SL Army kills Innocent Tamil in a systematic way. I don't know why International why some international communities still supporting the Sri lankan Genocide war against Tamil.Disappearance of innocent people is normal event in Army control area not in LTTE control area, SO any one can easily understand who is behind it. No one else, it is government. Call this Sri Lankan government is Terrorist gornemnt.

Submitted by Verl at 9:06 AM Sunday, February 15 2009

When will the IC acknowledge the sytematic genocide going on in Sri Lanka?

I'm very to say this, but to put it bluntly, the IC should be ashamed of itself to still believe the Sri Lankan government's false claims. What's the use of the UN and any other organizations or human rights watch group if they're too "powerless" to act and take a decision which could save the people from the clutches of the Sinhala chauvnists. Mr. Ban Ki-Moon, shame on you for still believing the claims of the Sri Lankan government. Many of us are disappointed of your inactions in this ongoing conflict.

Submitted by AwarenessRaiser at 11:00 PM Saturday, February 14 2009

Sri Lanka's high security zone is Tamils' open PRISON!
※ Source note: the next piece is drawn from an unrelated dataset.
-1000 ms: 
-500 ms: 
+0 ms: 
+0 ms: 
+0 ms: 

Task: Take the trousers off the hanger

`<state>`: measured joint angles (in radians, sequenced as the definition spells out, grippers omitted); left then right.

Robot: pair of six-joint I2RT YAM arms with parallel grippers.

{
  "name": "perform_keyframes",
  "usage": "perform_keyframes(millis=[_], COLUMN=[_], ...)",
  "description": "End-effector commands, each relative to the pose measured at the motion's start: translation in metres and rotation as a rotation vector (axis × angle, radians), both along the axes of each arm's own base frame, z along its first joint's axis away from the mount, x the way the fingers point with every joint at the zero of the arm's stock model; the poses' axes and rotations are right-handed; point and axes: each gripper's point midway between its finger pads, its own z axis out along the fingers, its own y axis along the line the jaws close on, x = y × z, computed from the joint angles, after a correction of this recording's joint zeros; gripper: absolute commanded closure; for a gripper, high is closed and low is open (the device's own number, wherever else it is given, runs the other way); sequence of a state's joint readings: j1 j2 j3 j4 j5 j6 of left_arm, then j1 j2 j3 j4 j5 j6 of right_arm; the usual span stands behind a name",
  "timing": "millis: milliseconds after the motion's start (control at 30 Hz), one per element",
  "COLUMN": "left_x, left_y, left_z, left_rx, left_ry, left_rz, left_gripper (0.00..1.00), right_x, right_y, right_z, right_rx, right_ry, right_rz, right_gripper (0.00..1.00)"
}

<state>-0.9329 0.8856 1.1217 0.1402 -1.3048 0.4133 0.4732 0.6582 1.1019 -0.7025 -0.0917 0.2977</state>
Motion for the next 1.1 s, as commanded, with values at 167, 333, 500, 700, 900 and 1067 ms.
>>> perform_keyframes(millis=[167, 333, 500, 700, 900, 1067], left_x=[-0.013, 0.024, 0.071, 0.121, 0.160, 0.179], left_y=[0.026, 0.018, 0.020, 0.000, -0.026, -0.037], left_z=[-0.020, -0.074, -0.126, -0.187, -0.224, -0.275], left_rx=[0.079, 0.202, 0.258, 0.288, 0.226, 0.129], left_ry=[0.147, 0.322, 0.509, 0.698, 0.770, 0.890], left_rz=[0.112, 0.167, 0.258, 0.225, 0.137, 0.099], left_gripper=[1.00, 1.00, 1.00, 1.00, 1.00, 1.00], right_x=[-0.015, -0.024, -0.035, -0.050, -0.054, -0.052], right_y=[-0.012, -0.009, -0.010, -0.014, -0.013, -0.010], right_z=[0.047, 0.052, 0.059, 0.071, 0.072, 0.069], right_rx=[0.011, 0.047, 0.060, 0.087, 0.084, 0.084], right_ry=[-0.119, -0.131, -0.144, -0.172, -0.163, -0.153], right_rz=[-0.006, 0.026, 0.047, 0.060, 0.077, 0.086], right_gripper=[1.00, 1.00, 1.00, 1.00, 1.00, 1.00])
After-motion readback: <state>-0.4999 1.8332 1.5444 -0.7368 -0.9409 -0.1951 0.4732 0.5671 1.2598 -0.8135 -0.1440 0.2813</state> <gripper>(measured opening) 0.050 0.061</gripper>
It took this long time to write about Sri Lanka's kidnapping style of genocide.Anyways,thank you Rick and Toronto star for writing something about it.Tamils have been kidnapped, totured, disappeared, raped and killed by the Sri Lankan Sinhala government for 60 years.No investigations about it and non of the international figures talks about it.Sri Lanka Army soldiers shot and killed 17 NGO workers in 2006.One of them is my friend.His family openly said that government has done this massacre,for saying this truth, the government has threatened the family.Where is the justice?No improvement in the case.As usual, this case will be closed and forgot by international community.Those families will suffer like hundreds of thousand of other Tamil families.Tamil Eelam is the only solution.Please free the Tamils from the state terror Sri Lanka.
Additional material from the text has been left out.